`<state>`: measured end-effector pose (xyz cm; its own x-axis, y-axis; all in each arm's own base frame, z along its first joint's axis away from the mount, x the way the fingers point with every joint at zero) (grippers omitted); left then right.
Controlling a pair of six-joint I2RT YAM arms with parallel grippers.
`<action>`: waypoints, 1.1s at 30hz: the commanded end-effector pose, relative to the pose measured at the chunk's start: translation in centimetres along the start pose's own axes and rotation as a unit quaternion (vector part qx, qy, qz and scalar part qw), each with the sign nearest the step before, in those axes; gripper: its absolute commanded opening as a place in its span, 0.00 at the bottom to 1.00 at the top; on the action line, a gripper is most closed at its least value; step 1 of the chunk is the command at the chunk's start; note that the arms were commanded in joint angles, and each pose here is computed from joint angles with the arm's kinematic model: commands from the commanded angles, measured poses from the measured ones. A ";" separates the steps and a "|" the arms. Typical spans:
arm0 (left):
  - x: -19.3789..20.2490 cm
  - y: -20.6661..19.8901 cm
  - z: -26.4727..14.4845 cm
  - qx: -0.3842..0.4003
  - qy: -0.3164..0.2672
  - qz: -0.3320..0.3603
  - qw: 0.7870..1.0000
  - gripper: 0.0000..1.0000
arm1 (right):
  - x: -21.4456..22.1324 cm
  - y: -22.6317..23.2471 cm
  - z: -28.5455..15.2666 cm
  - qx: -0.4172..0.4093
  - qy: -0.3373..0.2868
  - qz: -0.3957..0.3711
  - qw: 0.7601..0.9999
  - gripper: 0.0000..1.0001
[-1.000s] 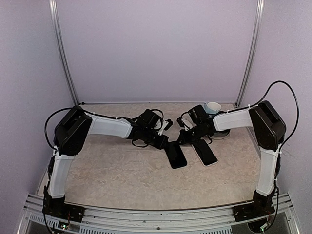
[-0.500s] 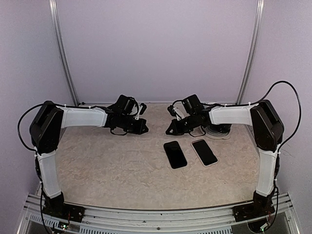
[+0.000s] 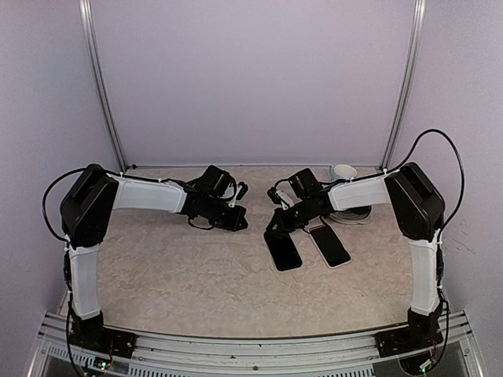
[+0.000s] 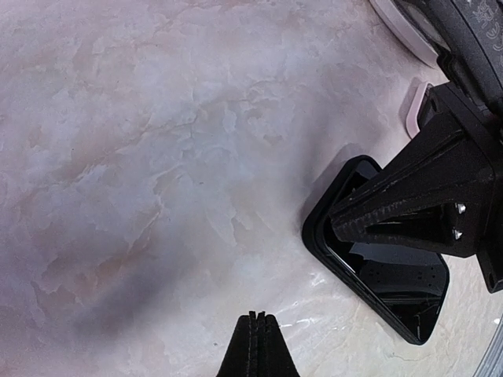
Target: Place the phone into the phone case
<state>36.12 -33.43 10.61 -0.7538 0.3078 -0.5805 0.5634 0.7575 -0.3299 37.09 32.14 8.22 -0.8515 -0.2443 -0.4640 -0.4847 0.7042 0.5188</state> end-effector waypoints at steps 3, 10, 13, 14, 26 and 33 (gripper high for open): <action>-0.6 -1.1 0.7 0.006 0.001 0.014 1.000 0.00 | 2.0 -2.0 -0.5 0.064 0.046 0.012 0.997 0.00; -0.5 -1.3 1.2 0.008 0.006 0.018 1.000 0.00 | -2.9 3.7 -2.5 0.013 -0.004 -0.068 0.998 0.00; -0.6 -0.7 0.9 0.002 0.004 0.010 1.000 0.00 | -4.0 4.7 -3.6 0.016 -0.028 -0.070 0.997 0.00; -0.6 -0.4 0.8 0.000 0.003 0.006 1.000 0.00 | -4.1 4.7 -3.7 0.024 -0.032 -0.070 0.997 0.00; -1.1 0.8 0.3 -0.007 -0.006 -0.012 1.000 0.00 | 2.7 0.2 1.2 0.032 0.067 -0.012 0.997 0.00; -0.7 0.5 1.5 -0.002 0.005 -0.008 1.000 0.00 | 6.8 -3.4 1.3 0.092 0.112 0.017 0.989 0.00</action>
<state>37.52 -33.46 10.56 -0.7596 0.2891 -0.5825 0.5455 0.7709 -0.3287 35.38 32.36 7.75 -0.8371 -0.3166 -0.4462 -0.5228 0.7031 0.4819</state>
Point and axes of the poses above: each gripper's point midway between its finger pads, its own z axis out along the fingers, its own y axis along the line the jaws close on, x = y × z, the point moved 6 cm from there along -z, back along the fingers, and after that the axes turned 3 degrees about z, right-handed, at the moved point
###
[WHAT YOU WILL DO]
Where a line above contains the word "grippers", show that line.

[YOUR RESPONSE]
`<state>`: measured end-effector pose (xyz cm; its own x-axis, y-axis; all in each arm's own base frame, z along its first joint's axis away from the mount, x the way the fingers point with every joint at zero) (grippers omitted); left then right.
Controlling a pair of six-joint I2RT YAM arms with parallel grippers.

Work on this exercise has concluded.